Description of the task: Retype all of the listing exactly, passing over any picture you find.

Dataset extract:

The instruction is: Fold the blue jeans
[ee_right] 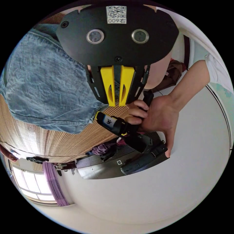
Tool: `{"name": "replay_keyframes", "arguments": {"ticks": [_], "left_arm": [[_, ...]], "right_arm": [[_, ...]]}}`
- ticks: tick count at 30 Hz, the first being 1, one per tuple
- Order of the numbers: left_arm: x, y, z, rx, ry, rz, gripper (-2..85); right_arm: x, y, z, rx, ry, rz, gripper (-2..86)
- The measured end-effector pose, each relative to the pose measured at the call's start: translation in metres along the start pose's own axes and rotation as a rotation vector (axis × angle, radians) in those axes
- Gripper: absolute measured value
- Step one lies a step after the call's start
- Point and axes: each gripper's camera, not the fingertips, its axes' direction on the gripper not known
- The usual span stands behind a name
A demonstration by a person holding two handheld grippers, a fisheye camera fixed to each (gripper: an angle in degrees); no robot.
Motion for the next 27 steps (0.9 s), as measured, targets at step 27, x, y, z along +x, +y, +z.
{"name": "replay_keyframes", "arguments": {"ticks": [27], "left_arm": [[-0.033, 0.007, -0.047, 0.206, 0.291, 0.212, 15.6]], "right_arm": [[0.158, 0.126, -0.032, -0.015, 0.020, -0.011, -0.8]]}}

Answer to this task:
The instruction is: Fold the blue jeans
[ee_right] 
Tool: `{"name": "replay_keyframes", "arguments": {"ticks": [_], "left_arm": [[_, ...]], "right_arm": [[_, ...]]}}`
- ticks: tick count at 30 Hz, the first being 1, one per tuple
- Order of the numbers: left_arm: x, y, z, rx, ry, rz, gripper (-2..85); right_arm: x, y, z, rx, ry, rz, gripper (-2..86)
- The measured end-effector pose, each relative to the pose measured at the call's start: translation in metres along the start pose's own axes and rotation as a rotation vector (axis × angle, radians) in those axes
- Gripper: absolute measured value
- Step one lies a step after the call's start
- Point and axes: each gripper's camera, not the fingertips, its axes' direction on the gripper not known
- The usual span stands behind a name
A demonstration by a person holding two handheld grippers, a fisheye camera fixed to each (gripper: an angle in degrees); no robot.
Motion for the next 27 steps (0.9 s), as measured, targets at step 27, x, y, z along +x, +y, +z.
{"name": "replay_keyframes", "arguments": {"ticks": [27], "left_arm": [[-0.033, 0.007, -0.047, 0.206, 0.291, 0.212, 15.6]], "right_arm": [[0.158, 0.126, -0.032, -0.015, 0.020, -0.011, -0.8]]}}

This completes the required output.